**Instructions to follow**
Set down exactly the lines of the listing below, please, beginning with the first and ending with the line that holds "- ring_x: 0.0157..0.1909".

**Provided material**
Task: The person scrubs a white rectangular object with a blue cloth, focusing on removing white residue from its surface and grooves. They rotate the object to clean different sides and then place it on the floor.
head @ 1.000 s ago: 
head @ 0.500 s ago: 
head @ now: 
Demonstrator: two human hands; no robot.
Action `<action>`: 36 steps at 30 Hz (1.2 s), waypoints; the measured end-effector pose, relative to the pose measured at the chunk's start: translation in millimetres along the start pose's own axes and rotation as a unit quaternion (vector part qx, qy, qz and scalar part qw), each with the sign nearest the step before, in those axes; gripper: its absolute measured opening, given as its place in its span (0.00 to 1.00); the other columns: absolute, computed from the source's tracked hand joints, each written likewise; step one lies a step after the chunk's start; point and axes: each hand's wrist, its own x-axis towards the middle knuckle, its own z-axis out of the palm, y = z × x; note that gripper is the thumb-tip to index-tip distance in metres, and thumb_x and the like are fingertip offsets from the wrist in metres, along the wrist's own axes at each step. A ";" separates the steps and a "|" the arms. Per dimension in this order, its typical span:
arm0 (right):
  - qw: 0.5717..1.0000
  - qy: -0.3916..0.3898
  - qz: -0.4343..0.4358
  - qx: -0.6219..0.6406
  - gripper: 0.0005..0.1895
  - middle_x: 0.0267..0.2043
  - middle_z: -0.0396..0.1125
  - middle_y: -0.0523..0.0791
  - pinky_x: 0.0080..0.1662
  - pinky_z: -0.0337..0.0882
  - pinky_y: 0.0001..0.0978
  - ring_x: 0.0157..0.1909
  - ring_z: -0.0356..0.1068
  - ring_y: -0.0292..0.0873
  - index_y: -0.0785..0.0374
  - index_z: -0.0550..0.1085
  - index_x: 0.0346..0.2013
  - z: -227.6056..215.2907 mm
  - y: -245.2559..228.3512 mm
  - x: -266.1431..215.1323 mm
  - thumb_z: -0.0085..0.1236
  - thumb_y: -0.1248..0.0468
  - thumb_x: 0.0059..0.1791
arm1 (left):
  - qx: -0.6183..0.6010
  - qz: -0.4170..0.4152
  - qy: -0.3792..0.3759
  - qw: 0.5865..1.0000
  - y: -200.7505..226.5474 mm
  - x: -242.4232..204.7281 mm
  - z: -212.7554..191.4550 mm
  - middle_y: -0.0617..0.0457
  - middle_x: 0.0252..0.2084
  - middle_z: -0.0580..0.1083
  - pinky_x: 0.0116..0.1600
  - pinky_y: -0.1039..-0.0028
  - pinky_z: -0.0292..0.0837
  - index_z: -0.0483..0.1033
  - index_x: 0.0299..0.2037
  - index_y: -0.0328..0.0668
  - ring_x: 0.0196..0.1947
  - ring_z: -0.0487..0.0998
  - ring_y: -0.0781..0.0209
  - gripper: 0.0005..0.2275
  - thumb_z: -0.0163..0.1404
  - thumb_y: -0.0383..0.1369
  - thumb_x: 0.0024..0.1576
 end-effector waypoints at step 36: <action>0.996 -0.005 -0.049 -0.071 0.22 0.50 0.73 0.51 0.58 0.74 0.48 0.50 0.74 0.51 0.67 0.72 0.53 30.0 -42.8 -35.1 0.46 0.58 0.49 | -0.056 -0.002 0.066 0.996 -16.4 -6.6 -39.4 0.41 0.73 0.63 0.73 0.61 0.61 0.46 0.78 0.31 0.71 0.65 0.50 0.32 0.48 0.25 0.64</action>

**Answer to this exercise**
Task: The person scrubs a white rectangular object with a blue cloth, focusing on removing white residue from its surface and grooves. They rotate the object to clean different sides and then place it on the floor.
head @ 1.000 s ago: 
head @ 0.500 s ago: 
head @ now: 
Demonstrator: two human hands; no robot.
Action `<action>`: 36 steps at 30 Hz (1.2 s), waypoints; the measured end-effector pose, relative to the pose measured at the chunk's start: translation in millimetres along the start pose's own axes and rotation as a unit quaternion (vector part qx, qy, qz and scalar part qw), each with the sign nearest the step before, in those axes; gripper: its absolute measured opening, given as its place in its span (0.00 to 1.00); the other columns: absolute, computed from the source's tracked hand joints, each written likewise; step one lies a step after the chunk's start; point and axes: each hand's wrist, its own x-axis towards the middle knuckle, its own z-axis out of the palm, y = z × x; note that gripper is the thumb-tip to index-tip distance in metres, and thumb_x and the like are fingertip offsets from the wrist in metres, along the wrist's own axes at each step. A ";" separates the steps and a "|" the arms. Per dimension in this order, its typical span:
arm0 (right):
  - qw: 0.5717..1.0000
  - qy: -0.3916..0.3898
  - qz: -0.4343..0.4358
  - qx: -0.6219..0.6406
  - gripper: 0.0005..0.1895
  - middle_x: 0.0267..0.2043
  - middle_z: -0.0396..0.1125
  - middle_y: -0.0523..0.0791
  - pinky_x: 0.0080..0.1662
  - pinky_z: -0.0337..0.0882
  - pinky_y: 0.0001..0.0978
  - ring_x: 0.0157..0.1909

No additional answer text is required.